◆ **WHAT THIS TASK INVOLVES**:
Transcribe the listing from its top line through the line with "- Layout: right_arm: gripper". Keep it exact, both ends included, and add nothing.

◆ **EXERCISE INPUTS**:
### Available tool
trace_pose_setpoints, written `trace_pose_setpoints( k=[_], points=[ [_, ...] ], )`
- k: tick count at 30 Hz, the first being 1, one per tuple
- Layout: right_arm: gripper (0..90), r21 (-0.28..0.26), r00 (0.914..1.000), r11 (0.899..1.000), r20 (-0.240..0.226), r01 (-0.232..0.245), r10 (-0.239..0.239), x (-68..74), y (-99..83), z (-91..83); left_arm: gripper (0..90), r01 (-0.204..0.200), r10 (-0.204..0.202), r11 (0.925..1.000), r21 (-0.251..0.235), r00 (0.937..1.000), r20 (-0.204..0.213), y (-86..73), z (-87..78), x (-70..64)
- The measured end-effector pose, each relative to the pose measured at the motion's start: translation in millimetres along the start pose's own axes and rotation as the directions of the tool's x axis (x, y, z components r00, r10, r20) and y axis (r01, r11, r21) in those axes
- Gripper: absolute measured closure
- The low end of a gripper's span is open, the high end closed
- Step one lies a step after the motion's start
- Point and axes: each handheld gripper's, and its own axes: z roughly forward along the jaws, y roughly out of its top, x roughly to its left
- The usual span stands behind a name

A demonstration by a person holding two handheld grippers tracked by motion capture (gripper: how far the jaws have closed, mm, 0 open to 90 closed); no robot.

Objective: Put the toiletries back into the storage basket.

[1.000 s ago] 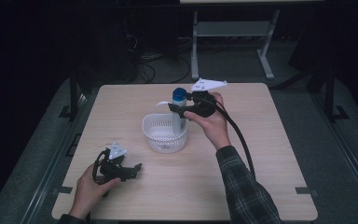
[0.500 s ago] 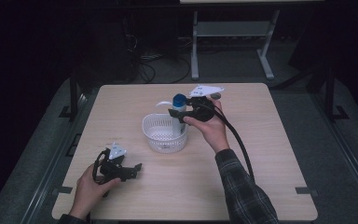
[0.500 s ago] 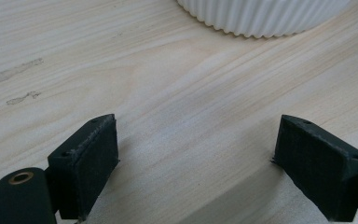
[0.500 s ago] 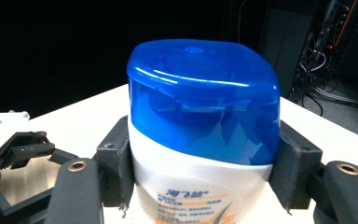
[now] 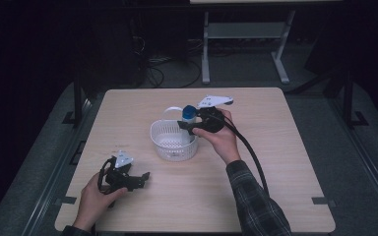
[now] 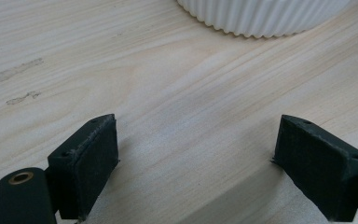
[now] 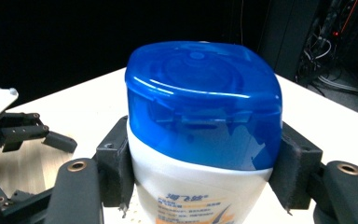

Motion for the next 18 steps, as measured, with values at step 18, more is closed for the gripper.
trace_pose_setpoints(
  k=[18],
  points=[
    [34.3,0.086,0.9996,0.996,0.006,0.026,-0.027,3.6,-12.4,12.8,12.6,-0.003,0.003,1.0,0.003,1.0,0.001,0.0,-0.2,0.2]
  ],
)
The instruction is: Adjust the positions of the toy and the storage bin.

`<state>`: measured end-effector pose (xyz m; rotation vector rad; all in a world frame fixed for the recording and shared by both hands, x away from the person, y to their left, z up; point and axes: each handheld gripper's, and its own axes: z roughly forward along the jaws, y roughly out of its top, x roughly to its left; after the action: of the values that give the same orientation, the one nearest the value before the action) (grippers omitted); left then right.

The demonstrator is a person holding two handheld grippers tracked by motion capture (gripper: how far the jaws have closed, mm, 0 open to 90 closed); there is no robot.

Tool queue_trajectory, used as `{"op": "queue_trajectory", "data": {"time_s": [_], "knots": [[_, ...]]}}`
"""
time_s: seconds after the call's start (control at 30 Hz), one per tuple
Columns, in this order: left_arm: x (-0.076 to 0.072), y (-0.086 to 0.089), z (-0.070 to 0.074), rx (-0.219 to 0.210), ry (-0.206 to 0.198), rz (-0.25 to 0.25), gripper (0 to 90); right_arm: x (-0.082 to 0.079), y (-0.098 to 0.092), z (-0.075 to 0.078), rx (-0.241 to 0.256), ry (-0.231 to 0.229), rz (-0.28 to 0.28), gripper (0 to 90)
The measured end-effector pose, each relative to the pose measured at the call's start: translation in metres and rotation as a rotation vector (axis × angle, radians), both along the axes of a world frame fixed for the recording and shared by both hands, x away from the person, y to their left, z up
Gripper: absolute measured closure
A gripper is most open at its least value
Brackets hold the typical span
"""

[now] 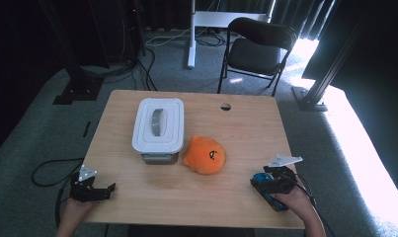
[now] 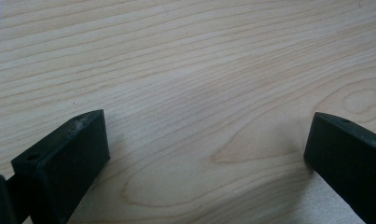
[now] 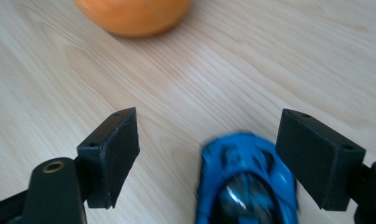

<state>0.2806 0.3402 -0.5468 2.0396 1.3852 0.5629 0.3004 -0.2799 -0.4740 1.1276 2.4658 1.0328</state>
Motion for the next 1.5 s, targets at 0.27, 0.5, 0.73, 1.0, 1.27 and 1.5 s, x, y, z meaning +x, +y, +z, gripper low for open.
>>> {"op": "queue_trajectory", "data": {"time_s": [0.27, 0.5, 0.73, 1.0, 1.27, 1.5], "knots": [[0.0, 0.0, 0.0, 0.0, 0.0, 0.0, 0.2, 0.013, 0.032, 0.014, 0.018, -0.04, 0.064, 20.6], [0.0, 0.0, 0.0, 0.0, 0.0, 0.0, 0.2, 0.024, 0.058, 0.017, 0.006, -0.039, 0.121, 20.6], [0.0, 0.0, 0.0, 0.0, 0.0, 0.0, 0.2, 0.036, 0.08, 0.018, 0.015, -0.038, 0.154, 20.7], [0.0, 0.0, 0.0, -0.001, 0.0, 0.0, 0.2, 0.05, 0.102, 0.026, 0.014, -0.064, 0.195, 20.7], [0.0, 0.0, 0.0, -0.001, 0.0, -0.001, 0.2, 0.059, 0.117, 0.03, -0.006, -0.07, 0.215, 20.6], [0.0, 0.0, 0.0, 0.0, 0.0, -0.002, 0.2, 0.067, 0.129, 0.023, -0.03, -0.047, 0.228, 20.5]]}}
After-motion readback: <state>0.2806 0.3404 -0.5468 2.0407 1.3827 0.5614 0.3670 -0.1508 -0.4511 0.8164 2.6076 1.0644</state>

◆ **RESPONSE TO THIS EXERCISE**:
### Available tool
trace_pose_setpoints, written `trace_pose_setpoints( k=[_], points=[ [_, ...] ], )`
- k: tick count at 30 Hz, the first being 1, one per tuple
- Layout: right_arm: gripper (0..90), r21 (-0.28..0.26), r00 (0.914..1.000), r11 (0.899..1.000), r20 (-0.240..0.226), r01 (-0.232..0.245), r10 (-0.239..0.239), x (-68..74), y (-99..83), z (-91..83); left_arm: gripper (0..90), r01 (-0.204..0.200), r10 (-0.204..0.202), r11 (0.925..1.000), r21 (-0.251..0.235), r00 (0.937..1.000), r20 (-0.204..0.213), y (-86..73), z (-87..78), x (-70..64)

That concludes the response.